ABIQ projects construction sector to hit $45bn in 2028

ABIQ projects construction sector to hit $45bn in 2028

ABIQ projects construction sector to hit $45bn in 2028

African Business Intelligence has projected in its latest quarterly report that the Nigerian construction sector may grow to $45bn by 2028.

It declared that the country’s construction sector is expected to be valued at around $40bn at the end of 2024.The report noted that the construction sector in Africa was experiencing a dynamic surge, driven by rapid urbanisation, infrastructure development, and strategic investments.

It stated, “Nigeria is driving momentum with a compound annual growth rate of 2.4 per cent. The country emerges as a frontrunner, showcasing a robust market in the construction sector, which had a value of $40bn in 2024 and is expected to grow to $45 bn by 2028. With a burgeoning population and increasing urbanisation, the demand for residential, commercial, and infrastructure projects is at an all-time high.

“Nigeria’s proactive approach to infrastructure investments, particularly in transportation and energy, positions it as a key contributor to Africa’s construction boom.”

Reacting to this, a built expert, Samuelson Egelege, said the anticipated growth would be driven by several emerging trends and ongoing projects that paint a promising picture for the sector.

He said, “This anticipated increase is fueled by the country’s burgeoning population and urbanisation, which have amplified the demand for residential, commercial, and large-scale infrastructure projects.

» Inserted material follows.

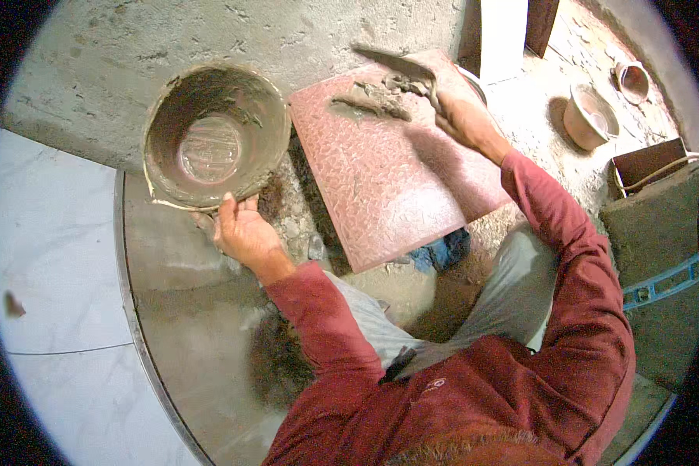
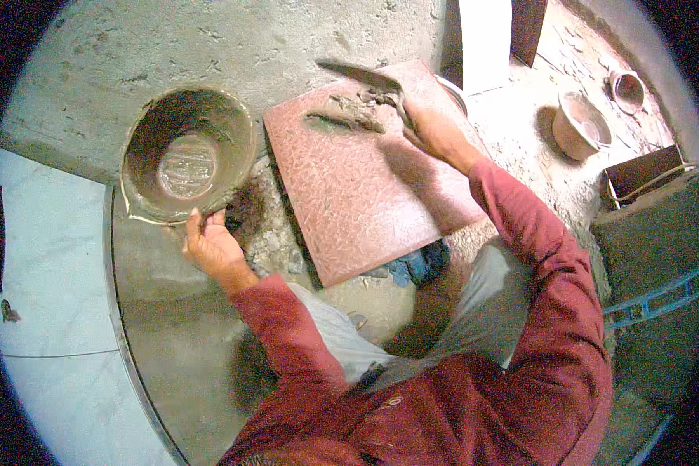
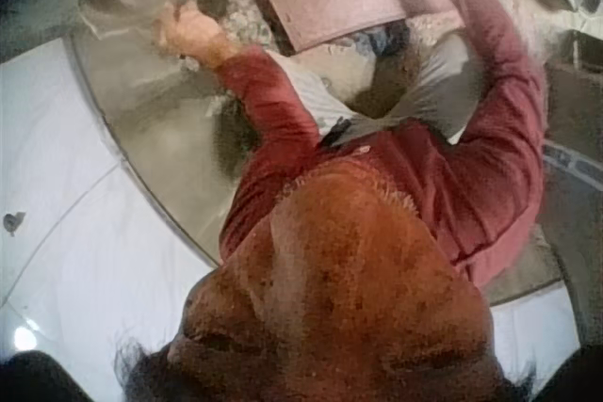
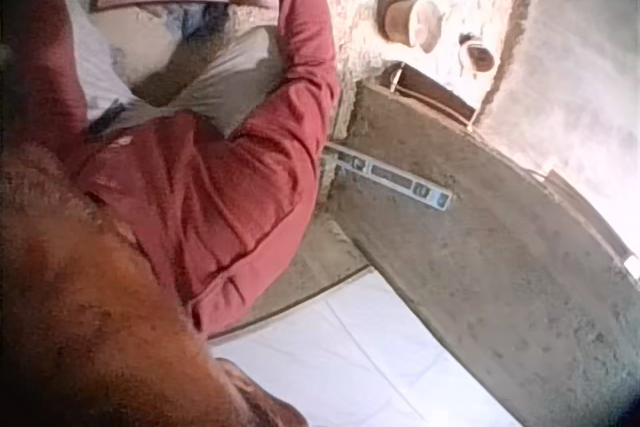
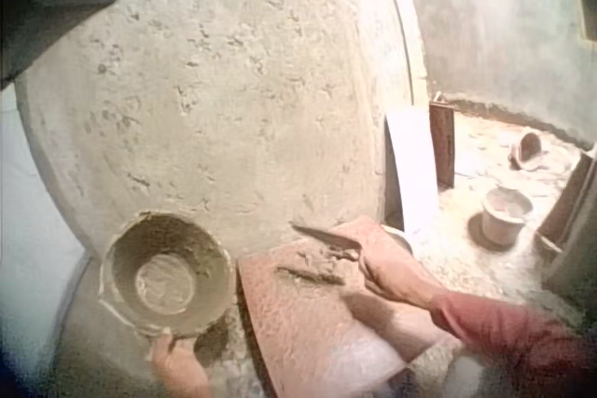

Nigeria’s proactive investment in transportation networks and energy infrastructure further cements its position as a central player in Africa’s construction landscape. This growth is not only essential for accommodating the population surge but also for catalysing sustained economic expansion, as infrastructure development directly impacts other sectors including transportation, energy, and trade.

“Egypt, another powerhouse, showcases rapid construction sector growth with a remarkable CAGR of 8.4 per cent. From a market size of $51bn, it is expected to reach $76 bn by 2028. This growth is primarily attributable to strategic investments in transportation, energy facilities, and urban development. Egypt’s appealing business environment, coupled with its strategic geographic location, continues to attract both domestic and foreign investments.”

He added notable projects, such as the development of the new administrative capital and the expansion of the Suez Canal, that highlighted Egypt’s infrastructural ambitions and contributed significantly to regional development and economic stimulation.

“Elsewhere, Kenya has emerged as a dynamic force in the African construction market, boasting a 7.1 per cent CAGR. The sector’s growth from a $17bn market size to an anticipated $24bn by 2028 is driven by substantial investments in road networks, railways, airports, and urban housing projects,” he remarked.

He noted that the projected $45bn growth in Africa’s construction sector by 2028 was underpinned by strategic investments, urbanisation, and proactive government policies.

He added, “These nations’ targeted efforts in developing infrastructure translate into broader economic growth that reverberates across the continent. As these countries continue to expand and innovate within the construction sector, they not only enhance their own economic prospects but also fortify Africa’s position in the global construction market.

“This trajectory provides promising opportunities for investors and stakeholders interested in tapping into Africa’s burgeoning infrastructure landscape, setting the stage for continued economic transformation and prosperity.”